TASK ITEM:
Reprint every line of the data, keeping each character intact.

Start of INFORMATION SUPPLIED

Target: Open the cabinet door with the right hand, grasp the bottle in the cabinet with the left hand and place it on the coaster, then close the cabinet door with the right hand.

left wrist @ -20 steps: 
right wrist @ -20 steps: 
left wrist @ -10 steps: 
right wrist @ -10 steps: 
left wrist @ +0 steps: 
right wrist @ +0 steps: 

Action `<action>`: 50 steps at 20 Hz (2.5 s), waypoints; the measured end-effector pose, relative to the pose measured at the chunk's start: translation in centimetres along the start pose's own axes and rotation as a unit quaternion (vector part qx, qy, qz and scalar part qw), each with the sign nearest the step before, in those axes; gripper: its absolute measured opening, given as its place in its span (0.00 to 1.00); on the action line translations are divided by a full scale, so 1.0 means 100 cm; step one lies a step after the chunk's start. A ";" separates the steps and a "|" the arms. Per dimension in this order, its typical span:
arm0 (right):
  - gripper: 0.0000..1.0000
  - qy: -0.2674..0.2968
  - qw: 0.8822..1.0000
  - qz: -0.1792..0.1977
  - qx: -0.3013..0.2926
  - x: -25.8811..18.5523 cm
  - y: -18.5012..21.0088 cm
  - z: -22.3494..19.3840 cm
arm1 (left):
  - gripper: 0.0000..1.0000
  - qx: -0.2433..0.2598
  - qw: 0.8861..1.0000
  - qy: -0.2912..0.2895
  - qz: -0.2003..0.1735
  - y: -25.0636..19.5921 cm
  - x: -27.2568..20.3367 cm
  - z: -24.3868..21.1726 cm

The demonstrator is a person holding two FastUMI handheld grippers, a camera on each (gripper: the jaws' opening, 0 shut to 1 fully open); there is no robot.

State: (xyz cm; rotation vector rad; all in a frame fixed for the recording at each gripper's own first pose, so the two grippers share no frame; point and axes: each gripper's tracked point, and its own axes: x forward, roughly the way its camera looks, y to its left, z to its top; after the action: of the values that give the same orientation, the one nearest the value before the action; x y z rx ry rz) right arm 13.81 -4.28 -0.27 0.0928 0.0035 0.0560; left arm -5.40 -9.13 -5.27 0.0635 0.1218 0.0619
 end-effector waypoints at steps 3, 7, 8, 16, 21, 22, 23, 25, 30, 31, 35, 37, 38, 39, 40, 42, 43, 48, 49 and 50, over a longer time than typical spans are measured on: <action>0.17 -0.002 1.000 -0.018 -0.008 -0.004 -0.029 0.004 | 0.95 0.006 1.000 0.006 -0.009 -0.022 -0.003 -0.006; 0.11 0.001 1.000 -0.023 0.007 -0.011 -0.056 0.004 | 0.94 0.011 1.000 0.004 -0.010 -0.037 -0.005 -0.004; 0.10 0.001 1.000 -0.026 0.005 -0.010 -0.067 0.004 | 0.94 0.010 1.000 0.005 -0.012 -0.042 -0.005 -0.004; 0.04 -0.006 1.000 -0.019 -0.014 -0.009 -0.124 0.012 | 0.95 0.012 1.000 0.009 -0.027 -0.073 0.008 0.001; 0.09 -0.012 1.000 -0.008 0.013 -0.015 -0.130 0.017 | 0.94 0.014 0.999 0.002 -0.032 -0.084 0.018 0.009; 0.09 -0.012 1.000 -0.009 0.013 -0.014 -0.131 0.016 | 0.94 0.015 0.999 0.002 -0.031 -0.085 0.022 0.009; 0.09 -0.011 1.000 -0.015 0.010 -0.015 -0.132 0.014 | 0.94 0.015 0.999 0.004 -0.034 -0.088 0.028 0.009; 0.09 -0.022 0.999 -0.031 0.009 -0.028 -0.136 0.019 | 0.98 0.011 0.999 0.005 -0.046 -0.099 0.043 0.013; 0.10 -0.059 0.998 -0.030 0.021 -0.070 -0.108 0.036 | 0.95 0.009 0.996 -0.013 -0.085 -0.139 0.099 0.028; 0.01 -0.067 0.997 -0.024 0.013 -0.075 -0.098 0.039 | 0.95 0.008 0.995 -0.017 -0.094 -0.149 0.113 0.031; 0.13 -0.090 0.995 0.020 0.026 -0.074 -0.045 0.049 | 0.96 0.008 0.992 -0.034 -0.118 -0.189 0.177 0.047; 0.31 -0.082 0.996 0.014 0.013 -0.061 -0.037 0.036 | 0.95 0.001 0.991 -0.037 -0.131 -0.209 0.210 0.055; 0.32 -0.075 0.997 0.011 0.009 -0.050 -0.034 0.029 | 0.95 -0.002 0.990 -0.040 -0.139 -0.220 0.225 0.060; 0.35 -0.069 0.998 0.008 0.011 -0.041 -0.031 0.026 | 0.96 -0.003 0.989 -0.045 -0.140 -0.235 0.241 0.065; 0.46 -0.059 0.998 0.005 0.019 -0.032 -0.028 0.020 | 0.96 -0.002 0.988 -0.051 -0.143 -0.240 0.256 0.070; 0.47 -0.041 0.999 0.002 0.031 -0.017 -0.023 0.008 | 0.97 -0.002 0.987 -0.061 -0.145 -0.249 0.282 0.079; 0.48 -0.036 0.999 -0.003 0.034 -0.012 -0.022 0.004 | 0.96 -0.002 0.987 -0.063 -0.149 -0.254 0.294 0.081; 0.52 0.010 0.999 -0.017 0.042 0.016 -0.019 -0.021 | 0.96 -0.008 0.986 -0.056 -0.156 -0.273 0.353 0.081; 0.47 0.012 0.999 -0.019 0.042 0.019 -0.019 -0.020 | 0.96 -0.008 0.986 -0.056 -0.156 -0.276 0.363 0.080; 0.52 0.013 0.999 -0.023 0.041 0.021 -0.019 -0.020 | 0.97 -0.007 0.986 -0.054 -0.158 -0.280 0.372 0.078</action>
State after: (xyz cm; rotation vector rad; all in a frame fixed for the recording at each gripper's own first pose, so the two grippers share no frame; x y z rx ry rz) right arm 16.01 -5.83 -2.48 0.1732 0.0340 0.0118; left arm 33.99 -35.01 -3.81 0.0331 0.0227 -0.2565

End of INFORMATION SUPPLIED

ANSWER SECTION:
Target: Open the cabinet door with the right hand, grasp the bottle in the cabinet with the left hand and place it on the coaster, then close the cabinet door with the right hand.

left wrist @ -20 steps: 
right wrist @ -20 steps: 
left wrist @ -10 steps: 
right wrist @ -10 steps: 
left wrist @ +0 steps: 
right wrist @ +0 steps: 

Action `<action>`: 50 steps at 20 Hz (2.5 s), waypoints; the measured end-effector pose, relative to the pose measured at the chunk's start: translation in centimetres along the start pose's own axes and rotation as a unit quaternion (vector part qx, qy, qz and scalar part qw), each with the sign nearest the step before, in those axes; gripper: its absolute measured opening, given as its place in its span (0.00 to 1.00); on the action line translations are divided by a full scale, so 1.0 means 100 cm; step one lies a step after the chunk's start. A ";" separates the steps and a "|" the arms. Per dimension in this order, its typical span:
arm0 (right):
  - gripper: 0.0000..1.0000
  - qy: -0.2674..0.2968
  - qw: 0.8822..1.0000
  - qz: -0.1792..0.1977
  - qx: -0.3013..0.2926
  - x: -25.8811..18.5523 cm
  - y: -18.5012..21.0088 cm
  - z: -22.3494..19.3840 cm
arm1 (left):
  - gripper: 0.0000..1.0000
  - qx: -0.2433..0.2598
  - qw: 0.8861..1.0000
  - qy: -0.2912..0.2895
  - qz: -0.2003..0.1735
  - y: -25.0636..19.5921 cm
  - x: -27.2568..20.3367 cm
  - z: -24.3868..21.1726 cm

The demonstrator is a person holding two FastUMI handheld grippers, a camera on each (gripper: the jaws' opening, 0 shut to 1 fully open); there is no robot.

State: (xyz cm; rotation vector rad; all in a frame fixed for the recording at each gripper's own first pose, so the two grippers share no frame; point and axes: each gripper's tracked point, and its own axes: x forward, roughly the way its camera looks, y to its left, z to its top; after the action: of the values that give the same orientation, the one nearest the value before the action; x y z rx ry rz) right arm 13.81 -4.28 -0.27 0.0928 0.0035 0.0560; left arm -5.40 -9.13 -5.27 0.0635 0.1218 0.0619
 end-effector waypoints at steps 3, 7, 8, 16, 21, 22, 23, 25, 30, 31, 35, 37, 38, 39, 40, 42, 43, 48, 49 and 50, over a longer time than typical spans are measured on: <action>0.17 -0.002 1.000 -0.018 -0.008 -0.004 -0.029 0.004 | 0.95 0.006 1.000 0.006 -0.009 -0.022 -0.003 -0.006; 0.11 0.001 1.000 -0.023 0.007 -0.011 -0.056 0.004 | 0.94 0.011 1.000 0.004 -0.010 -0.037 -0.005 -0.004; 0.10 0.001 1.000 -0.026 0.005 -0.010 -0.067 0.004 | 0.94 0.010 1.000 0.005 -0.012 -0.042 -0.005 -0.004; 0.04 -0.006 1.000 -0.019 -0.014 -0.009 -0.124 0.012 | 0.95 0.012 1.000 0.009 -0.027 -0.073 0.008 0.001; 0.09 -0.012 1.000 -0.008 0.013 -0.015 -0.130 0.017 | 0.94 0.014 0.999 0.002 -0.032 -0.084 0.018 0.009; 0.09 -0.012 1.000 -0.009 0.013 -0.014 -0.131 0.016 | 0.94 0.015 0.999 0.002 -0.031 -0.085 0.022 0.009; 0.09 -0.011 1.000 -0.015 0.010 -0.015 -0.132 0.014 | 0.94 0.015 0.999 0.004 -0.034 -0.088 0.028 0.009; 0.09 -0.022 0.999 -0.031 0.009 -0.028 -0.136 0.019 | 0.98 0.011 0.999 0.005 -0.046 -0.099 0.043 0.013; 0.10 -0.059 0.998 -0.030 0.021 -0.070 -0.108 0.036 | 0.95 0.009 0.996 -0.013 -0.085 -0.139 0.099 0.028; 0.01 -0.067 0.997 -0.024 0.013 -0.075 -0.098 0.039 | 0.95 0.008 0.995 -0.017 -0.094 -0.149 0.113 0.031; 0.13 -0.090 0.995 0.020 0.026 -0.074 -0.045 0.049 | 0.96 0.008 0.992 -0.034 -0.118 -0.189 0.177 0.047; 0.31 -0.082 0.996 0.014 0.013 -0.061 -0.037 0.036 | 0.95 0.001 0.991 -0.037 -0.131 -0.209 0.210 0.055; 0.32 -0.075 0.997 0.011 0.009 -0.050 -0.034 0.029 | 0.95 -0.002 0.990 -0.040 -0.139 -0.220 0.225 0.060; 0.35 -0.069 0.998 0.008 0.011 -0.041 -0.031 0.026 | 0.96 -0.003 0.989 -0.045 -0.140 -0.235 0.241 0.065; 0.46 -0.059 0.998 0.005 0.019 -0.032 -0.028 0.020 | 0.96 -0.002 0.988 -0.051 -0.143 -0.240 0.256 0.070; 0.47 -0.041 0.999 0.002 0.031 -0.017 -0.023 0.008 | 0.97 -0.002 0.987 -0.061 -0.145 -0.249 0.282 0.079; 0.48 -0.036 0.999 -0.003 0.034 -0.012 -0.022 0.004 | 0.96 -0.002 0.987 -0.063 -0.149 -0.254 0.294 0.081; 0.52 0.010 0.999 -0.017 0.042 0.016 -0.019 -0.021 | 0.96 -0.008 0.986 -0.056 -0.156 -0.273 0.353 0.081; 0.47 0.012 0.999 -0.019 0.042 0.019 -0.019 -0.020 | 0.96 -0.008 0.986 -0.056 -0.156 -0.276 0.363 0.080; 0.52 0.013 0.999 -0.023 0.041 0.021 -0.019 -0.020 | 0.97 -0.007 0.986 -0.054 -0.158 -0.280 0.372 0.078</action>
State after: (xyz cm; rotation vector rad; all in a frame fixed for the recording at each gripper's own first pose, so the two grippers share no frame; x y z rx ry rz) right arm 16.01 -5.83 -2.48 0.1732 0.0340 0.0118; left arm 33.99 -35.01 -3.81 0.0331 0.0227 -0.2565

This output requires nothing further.